Smaller questions: What kinds of subjects and concepts (perhaps some statistics books/classes, certain foundations of computer science/data structures, etc.) do I need to begin studying in order to reach some sort of proficiency - even marginally - with this package? On the bright side, I have some great resources at my disposal (my mother teaches python/software engineering, and I work with an institution full of talented scientists). On the not so bright side, my educational background is strictly neuroscience with pretty much no math/CS at all.

Our data:
So the data I have consists of a series of LFP recordings from 8 different brain regions (After removing junk recordings) from a sample of ~10 rats. These rats performed an episodic memory test where each “trial” is a nose-poke and each rat gets up to ~20 trials per “session.” We are interested in the recordings during the time periods -3-0 seconds and 0-3 seconds (where “0” is the nose-poke). We would then like to differentiate between the first 4 trials (nose-pokes) and the last 4 for each session.

What we’ve done so far:
So far, we have generated a list of “pathways” between each LFP region (about 28 pathways), and we used Spike2 to calculate coherence between each pathway. So now, I have datasets containing both broad-spectrum and frequency-band-specific (theta, beta, low gamma, high gamma) coherence in each of these 28 pathways, pre-nose-poke and during-nose-poke, first 4 trials and last 4 trials. We also have these numbers expressed as difference in coherence from baseline.
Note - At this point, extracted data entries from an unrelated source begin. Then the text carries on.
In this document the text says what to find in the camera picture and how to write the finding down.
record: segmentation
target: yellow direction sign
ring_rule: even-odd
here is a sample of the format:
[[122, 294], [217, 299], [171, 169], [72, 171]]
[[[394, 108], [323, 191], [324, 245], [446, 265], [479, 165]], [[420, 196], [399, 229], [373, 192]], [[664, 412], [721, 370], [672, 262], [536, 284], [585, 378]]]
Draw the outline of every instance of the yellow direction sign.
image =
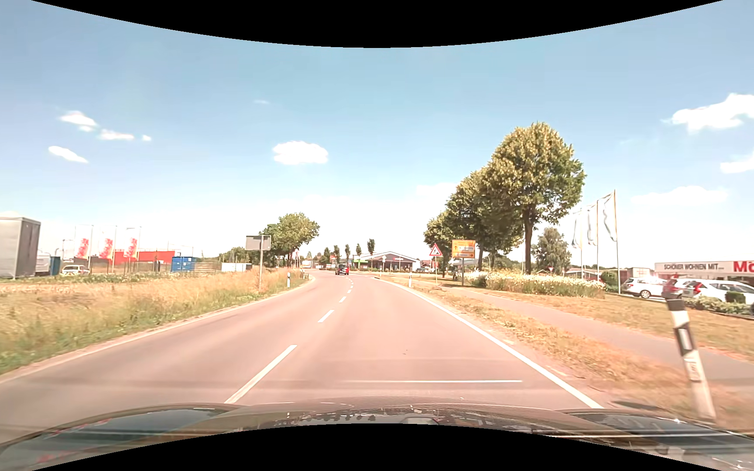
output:
[[476, 241], [453, 241], [452, 258], [476, 258]]

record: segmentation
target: road
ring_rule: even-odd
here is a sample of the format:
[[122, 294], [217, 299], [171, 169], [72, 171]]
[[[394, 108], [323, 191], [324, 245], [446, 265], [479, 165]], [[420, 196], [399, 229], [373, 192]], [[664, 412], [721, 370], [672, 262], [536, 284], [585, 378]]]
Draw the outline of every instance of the road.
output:
[[402, 287], [312, 273], [316, 279], [292, 293], [0, 383], [0, 443], [179, 402], [392, 395], [589, 406], [542, 367]]

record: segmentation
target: black car hood
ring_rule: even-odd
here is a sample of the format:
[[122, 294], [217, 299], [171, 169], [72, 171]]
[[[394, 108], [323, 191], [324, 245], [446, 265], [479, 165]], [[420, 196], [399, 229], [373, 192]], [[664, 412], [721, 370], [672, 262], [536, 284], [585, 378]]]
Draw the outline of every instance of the black car hood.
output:
[[[615, 417], [608, 422], [602, 417]], [[540, 434], [659, 454], [717, 469], [754, 469], [754, 458], [724, 457], [723, 450], [703, 452], [684, 447], [684, 454], [671, 455], [664, 430], [636, 430], [632, 423], [682, 423], [695, 427], [703, 437], [727, 437], [727, 452], [735, 437], [749, 444], [754, 439], [709, 428], [670, 414], [625, 409], [553, 411], [532, 407], [472, 403], [441, 398], [344, 397], [321, 401], [281, 402], [254, 406], [231, 404], [173, 404], [93, 416], [75, 423], [32, 433], [0, 445], [0, 471], [45, 468], [84, 457], [161, 444], [193, 437], [244, 432], [275, 427], [335, 424], [424, 424], [493, 428]], [[612, 424], [623, 424], [612, 427]]]

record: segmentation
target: white solid edge line
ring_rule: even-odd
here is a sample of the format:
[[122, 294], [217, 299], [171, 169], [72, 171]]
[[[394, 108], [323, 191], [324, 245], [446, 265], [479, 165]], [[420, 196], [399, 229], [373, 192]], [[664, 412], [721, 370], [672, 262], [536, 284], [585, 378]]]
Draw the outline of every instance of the white solid edge line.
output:
[[278, 365], [281, 362], [281, 360], [284, 359], [284, 357], [286, 357], [287, 355], [289, 355], [292, 350], [296, 349], [296, 347], [298, 347], [298, 345], [290, 345], [286, 350], [284, 350], [283, 352], [281, 352], [281, 354], [278, 355], [278, 357], [276, 357], [275, 359], [273, 359], [267, 365], [266, 368], [262, 369], [257, 375], [255, 375], [254, 378], [252, 378], [251, 380], [249, 380], [248, 383], [246, 383], [245, 385], [243, 385], [243, 387], [241, 387], [241, 389], [237, 390], [237, 392], [235, 394], [231, 395], [231, 397], [229, 399], [226, 399], [225, 403], [226, 404], [234, 404], [237, 400], [239, 400], [243, 396], [245, 396], [246, 393], [249, 392], [249, 390], [252, 389], [252, 387], [254, 385], [258, 384], [258, 381], [260, 381], [261, 379], [263, 379], [263, 377], [266, 376], [267, 373], [269, 373], [270, 371], [272, 371], [272, 369], [275, 368], [276, 365]]
[[332, 312], [333, 312], [333, 309], [329, 310], [327, 314], [323, 315], [322, 318], [320, 318], [319, 322], [324, 322], [324, 319], [328, 318], [328, 316]]
[[472, 328], [473, 330], [475, 330], [476, 332], [478, 332], [481, 335], [484, 335], [488, 340], [490, 340], [491, 342], [494, 342], [495, 344], [499, 345], [499, 347], [501, 347], [503, 350], [505, 350], [509, 354], [515, 356], [516, 358], [518, 358], [520, 361], [522, 361], [526, 365], [528, 365], [531, 368], [535, 369], [540, 375], [545, 376], [546, 378], [548, 378], [549, 380], [551, 380], [553, 383], [555, 383], [556, 385], [558, 385], [561, 388], [563, 388], [564, 391], [566, 391], [569, 394], [571, 394], [572, 396], [578, 398], [579, 401], [583, 402], [584, 404], [590, 406], [593, 409], [605, 409], [605, 407], [603, 407], [601, 404], [593, 401], [592, 398], [590, 398], [586, 394], [582, 393], [581, 391], [578, 391], [574, 386], [570, 385], [566, 381], [561, 380], [557, 376], [553, 375], [548, 369], [545, 369], [542, 366], [537, 365], [535, 362], [531, 361], [525, 355], [519, 353], [518, 351], [514, 350], [511, 347], [508, 347], [508, 345], [506, 345], [503, 342], [501, 342], [498, 338], [493, 337], [492, 335], [488, 334], [487, 332], [485, 332], [481, 328], [476, 327], [475, 325], [473, 325], [470, 322], [468, 322], [466, 319], [462, 319], [461, 317], [458, 316], [458, 314], [455, 314], [453, 311], [447, 309], [446, 307], [438, 305], [436, 302], [432, 301], [431, 299], [427, 298], [426, 296], [423, 296], [422, 294], [415, 293], [414, 291], [412, 291], [408, 287], [401, 286], [401, 285], [399, 285], [397, 283], [386, 282], [385, 280], [380, 280], [380, 281], [382, 281], [383, 283], [388, 283], [388, 284], [393, 285], [395, 287], [398, 287], [400, 289], [403, 289], [403, 290], [409, 292], [410, 294], [418, 296], [420, 299], [423, 299], [427, 303], [429, 303], [429, 304], [431, 304], [431, 305], [433, 305], [435, 307], [438, 307], [439, 309], [441, 309], [445, 313], [447, 313], [447, 314], [455, 317], [455, 319], [459, 320], [460, 322], [462, 322], [467, 327]]
[[33, 365], [20, 366], [17, 369], [8, 371], [6, 373], [2, 373], [0, 375], [0, 385], [2, 385], [4, 383], [7, 383], [9, 381], [12, 381], [12, 380], [18, 380], [19, 378], [24, 378], [24, 377], [26, 377], [28, 375], [32, 375], [34, 373], [38, 373], [39, 371], [42, 371], [44, 369], [48, 369], [48, 368], [52, 368], [52, 367], [55, 367], [55, 366], [59, 366], [59, 365], [68, 363], [69, 361], [72, 361], [72, 360], [75, 360], [75, 359], [83, 358], [85, 356], [89, 356], [89, 355], [96, 354], [98, 352], [102, 352], [102, 351], [104, 351], [106, 349], [109, 349], [109, 348], [112, 348], [112, 347], [118, 347], [120, 345], [129, 344], [130, 342], [135, 342], [136, 340], [140, 340], [142, 338], [147, 338], [147, 337], [150, 337], [151, 335], [161, 334], [162, 332], [167, 332], [167, 331], [172, 330], [174, 328], [179, 328], [179, 327], [183, 327], [185, 325], [194, 324], [194, 323], [197, 323], [199, 321], [202, 321], [202, 320], [205, 320], [205, 319], [208, 319], [208, 318], [221, 316], [223, 314], [233, 313], [233, 312], [235, 312], [237, 310], [240, 310], [240, 309], [243, 309], [243, 308], [246, 308], [246, 307], [256, 306], [257, 304], [263, 303], [265, 301], [270, 301], [270, 300], [275, 299], [275, 298], [277, 298], [279, 296], [282, 296], [282, 295], [285, 295], [285, 294], [288, 294], [288, 293], [294, 293], [297, 289], [299, 289], [300, 287], [304, 287], [306, 285], [307, 285], [307, 283], [300, 284], [299, 286], [294, 287], [294, 288], [292, 288], [290, 290], [283, 291], [283, 292], [280, 292], [280, 293], [277, 293], [277, 294], [273, 294], [271, 296], [264, 297], [262, 299], [258, 299], [257, 301], [252, 301], [252, 302], [249, 302], [247, 304], [241, 304], [239, 306], [233, 306], [233, 307], [225, 307], [223, 309], [219, 309], [219, 310], [211, 312], [211, 313], [201, 314], [201, 315], [199, 315], [197, 317], [189, 317], [187, 319], [181, 319], [179, 321], [176, 321], [176, 324], [167, 325], [167, 326], [164, 326], [164, 327], [157, 327], [157, 328], [154, 328], [153, 330], [151, 330], [150, 332], [139, 332], [139, 333], [135, 333], [135, 334], [129, 334], [130, 338], [125, 338], [123, 340], [120, 340], [118, 338], [110, 339], [110, 340], [107, 340], [105, 342], [101, 342], [100, 344], [104, 344], [102, 346], [99, 346], [100, 344], [88, 345], [86, 347], [80, 348], [80, 349], [86, 350], [86, 351], [83, 351], [81, 353], [76, 353], [77, 350], [75, 350], [74, 352], [67, 352], [67, 353], [64, 353], [64, 354], [56, 355], [56, 356], [53, 356], [51, 358], [47, 358], [47, 359], [44, 359], [44, 360], [40, 361], [39, 362], [40, 365], [37, 365], [37, 366], [33, 366]]

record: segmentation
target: sidewalk
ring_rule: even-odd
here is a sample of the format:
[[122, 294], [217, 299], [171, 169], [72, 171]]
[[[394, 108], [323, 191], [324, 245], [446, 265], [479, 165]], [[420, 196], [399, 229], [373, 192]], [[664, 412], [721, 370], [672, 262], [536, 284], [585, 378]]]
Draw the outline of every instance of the sidewalk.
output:
[[[451, 294], [473, 297], [501, 309], [534, 317], [540, 322], [562, 328], [572, 334], [593, 338], [616, 348], [629, 350], [645, 358], [683, 368], [682, 358], [679, 356], [676, 342], [672, 338], [644, 334], [622, 326], [606, 324], [591, 318], [565, 313], [549, 307], [535, 306], [506, 297], [482, 294], [460, 287], [442, 287]], [[706, 348], [701, 348], [699, 352], [709, 381], [743, 396], [754, 397], [754, 365], [752, 363], [730, 358]]]
My PI would like to look into something like the circular graph shown here.

So does this sound possible? Would I have to start over from the raw-inputs, or is there some sort of way I can arrange the calculations we already have into a valid matrix? What we’re seeing from the data so far is very interesting. But finding a way to analyze it and try to get an intuitive understanding of how the whole network is shifting to accommodate the task is a real head-scratcher.

Any help is appreciated, and I am happy to provide more information/context if it helps!